• **Task directions**: All of the data should be given again word for word, though the images are to be left out.

• **Data section**:
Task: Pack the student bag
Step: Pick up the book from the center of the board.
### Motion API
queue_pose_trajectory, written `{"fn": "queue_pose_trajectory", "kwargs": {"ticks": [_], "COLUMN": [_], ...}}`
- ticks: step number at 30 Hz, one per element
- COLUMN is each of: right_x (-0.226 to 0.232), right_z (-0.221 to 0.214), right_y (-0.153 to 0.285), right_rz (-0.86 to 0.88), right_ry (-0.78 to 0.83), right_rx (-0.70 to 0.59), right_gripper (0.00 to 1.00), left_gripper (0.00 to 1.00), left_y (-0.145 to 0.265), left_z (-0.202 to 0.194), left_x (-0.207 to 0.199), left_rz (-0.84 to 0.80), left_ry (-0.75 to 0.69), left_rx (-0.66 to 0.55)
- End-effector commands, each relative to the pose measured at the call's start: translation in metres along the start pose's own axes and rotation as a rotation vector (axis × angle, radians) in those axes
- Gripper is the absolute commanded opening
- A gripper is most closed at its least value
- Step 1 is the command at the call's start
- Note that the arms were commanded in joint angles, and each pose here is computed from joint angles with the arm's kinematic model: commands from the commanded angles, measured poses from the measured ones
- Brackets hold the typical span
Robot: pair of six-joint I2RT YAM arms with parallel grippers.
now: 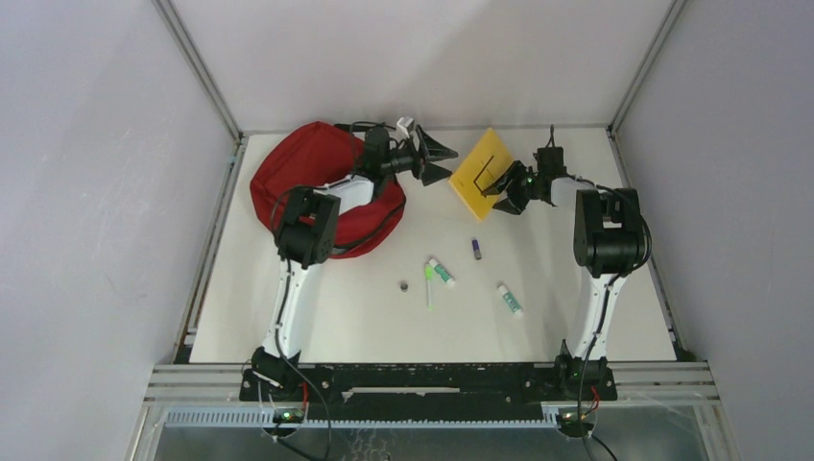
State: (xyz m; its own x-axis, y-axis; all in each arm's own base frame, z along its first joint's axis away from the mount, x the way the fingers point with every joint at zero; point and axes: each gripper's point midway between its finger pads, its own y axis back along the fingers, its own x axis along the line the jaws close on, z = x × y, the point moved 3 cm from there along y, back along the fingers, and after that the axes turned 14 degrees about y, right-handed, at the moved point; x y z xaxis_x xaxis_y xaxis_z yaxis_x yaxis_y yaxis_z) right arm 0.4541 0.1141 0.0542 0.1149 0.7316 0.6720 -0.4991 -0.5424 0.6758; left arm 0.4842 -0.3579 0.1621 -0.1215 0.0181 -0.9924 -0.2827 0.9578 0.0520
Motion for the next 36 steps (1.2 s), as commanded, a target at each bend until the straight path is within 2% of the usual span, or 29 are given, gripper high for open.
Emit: {"fn": "queue_pose_trajectory", "kwargs": {"ticks": [1, 8, 18, 20, 23, 26, 31, 36], "right_x": [0.0, -0.004, -0.004, -0.003, -0.003, -0.002, 0.012, 0.034], "right_z": [-0.04, -0.039, -0.039, -0.039, -0.04, -0.039, -0.03, -0.021], "right_y": [-0.02, -0.018, -0.019, -0.018, -0.016, -0.009, 0.027, 0.079], "right_rz": [0.0, 0.004, 0.009, 0.007, 0.001, -0.002, 0.009, 0.029], "right_ry": [-0.013, -0.025, -0.023, -0.024, -0.02, -0.012, 0.018, 0.052], "right_rx": [0.108, 0.107, 0.108, 0.108, 0.112, 0.102, 0.031, -0.094], "right_gripper": [0.64, 0.64, 0.65, 0.65, 0.65, 0.65, 0.74, 0.87], "left_gripper": [0.84, 0.78, 0.62, 0.51, 0.25, 0.02, 0.0, 0.0], "left_y": [-0.015, -0.021, -0.034, -0.034, -0.032, -0.028, -0.012, 0.009], "left_z": [-0.072, -0.075, -0.083, -0.082, -0.078, -0.075, -0.067, -0.065], "left_x": [-0.041, 0.008, 0.01, 0.012, 0.019, 0.019, -0.004, -0.054], "left_rz": [-0.059, 0.174, 0.187, 0.201, 0.252, 0.293, 0.317, 0.273], "left_ry": [-0.086, -0.17, -0.191, -0.19, -0.19, -0.201, -0.259, -0.346], "left_rx": [0.224, 0.227, 0.249, 0.242, 0.22, 0.193, 0.116, 0.033]}}
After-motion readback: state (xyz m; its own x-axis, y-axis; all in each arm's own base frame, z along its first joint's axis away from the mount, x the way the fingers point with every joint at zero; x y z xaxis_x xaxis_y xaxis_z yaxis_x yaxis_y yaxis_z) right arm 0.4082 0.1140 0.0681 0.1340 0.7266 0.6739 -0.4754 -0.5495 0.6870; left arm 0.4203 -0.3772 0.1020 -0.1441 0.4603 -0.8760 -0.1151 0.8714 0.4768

• **Your response**:
Task: Pack the student bag
Step: Pick up the book from the center of the board.
### Motion API
queue_pose_trajectory, written `{"fn": "queue_pose_trajectory", "kwargs": {"ticks": [_], "COLUMN": [_], ...}}`
- ticks: step number at 30 Hz, one per element
- COLUMN is each of: right_x (-0.226 to 0.232), right_z (-0.221 to 0.214), right_y (-0.153 to 0.285), right_rz (-0.86 to 0.88), right_ry (-0.78 to 0.83), right_rx (-0.70 to 0.59), right_gripper (0.00 to 1.00), left_gripper (0.00 to 1.00), left_y (-0.145 to 0.265), left_z (-0.202 to 0.194), left_x (-0.207 to 0.199), left_rz (-0.84 to 0.80), left_ry (-0.75 to 0.69), left_rx (-0.66 to 0.55)
- End-effector commands, each relative to the pose measured at the call's start: translation in metres along the start pose's own axes and rotation as a rotation vector (axis × angle, radians) in those axes
- Gripper is the absolute commanded opening
- A gripper is most closed at its least value
- Step 1 is the command at the call's start
- Note that the arms were commanded in joint angles, and each pose here is computed from joint angles with the arm's kinematic model: commands from the commanded angles, measured poses from the measured ones
- Brackets hold the typical span
Robot: pair of six-joint I2RT YAM arms with parallel grippers.
now: 
State: (xyz m; its own x-axis, y-axis; all in each arm's own base frame, z along its first joint's axis away from the mount, x the way the fingers point with every joint at zero; point and axes: each gripper's point midway between its finger pads, its own y axis back along the fingers, its own x axis along the line the jaws close on, z = x × y, the point moved 3 cm from there along y, back along the fingers, and after that the axes turned 14 degrees about y, right-handed, at the moved point; x y z xaxis_x xaxis_y xaxis_z yaxis_x yaxis_y yaxis_z) right arm 0.4541 0.1141 0.0542 0.1149 0.7316 0.6720 -0.4991 -0.5424 0.6758; left arm 0.4842 -0.3579 0.1621 -0.1215 0.0181 -0.9924 -0.2827 0.9578 0.0520
Motion for the next 36 steps (1.2 s), as commanded, a target at each bend until the straight path is within 2% of the usual span, or 29 are given, gripper high for open.
Emit: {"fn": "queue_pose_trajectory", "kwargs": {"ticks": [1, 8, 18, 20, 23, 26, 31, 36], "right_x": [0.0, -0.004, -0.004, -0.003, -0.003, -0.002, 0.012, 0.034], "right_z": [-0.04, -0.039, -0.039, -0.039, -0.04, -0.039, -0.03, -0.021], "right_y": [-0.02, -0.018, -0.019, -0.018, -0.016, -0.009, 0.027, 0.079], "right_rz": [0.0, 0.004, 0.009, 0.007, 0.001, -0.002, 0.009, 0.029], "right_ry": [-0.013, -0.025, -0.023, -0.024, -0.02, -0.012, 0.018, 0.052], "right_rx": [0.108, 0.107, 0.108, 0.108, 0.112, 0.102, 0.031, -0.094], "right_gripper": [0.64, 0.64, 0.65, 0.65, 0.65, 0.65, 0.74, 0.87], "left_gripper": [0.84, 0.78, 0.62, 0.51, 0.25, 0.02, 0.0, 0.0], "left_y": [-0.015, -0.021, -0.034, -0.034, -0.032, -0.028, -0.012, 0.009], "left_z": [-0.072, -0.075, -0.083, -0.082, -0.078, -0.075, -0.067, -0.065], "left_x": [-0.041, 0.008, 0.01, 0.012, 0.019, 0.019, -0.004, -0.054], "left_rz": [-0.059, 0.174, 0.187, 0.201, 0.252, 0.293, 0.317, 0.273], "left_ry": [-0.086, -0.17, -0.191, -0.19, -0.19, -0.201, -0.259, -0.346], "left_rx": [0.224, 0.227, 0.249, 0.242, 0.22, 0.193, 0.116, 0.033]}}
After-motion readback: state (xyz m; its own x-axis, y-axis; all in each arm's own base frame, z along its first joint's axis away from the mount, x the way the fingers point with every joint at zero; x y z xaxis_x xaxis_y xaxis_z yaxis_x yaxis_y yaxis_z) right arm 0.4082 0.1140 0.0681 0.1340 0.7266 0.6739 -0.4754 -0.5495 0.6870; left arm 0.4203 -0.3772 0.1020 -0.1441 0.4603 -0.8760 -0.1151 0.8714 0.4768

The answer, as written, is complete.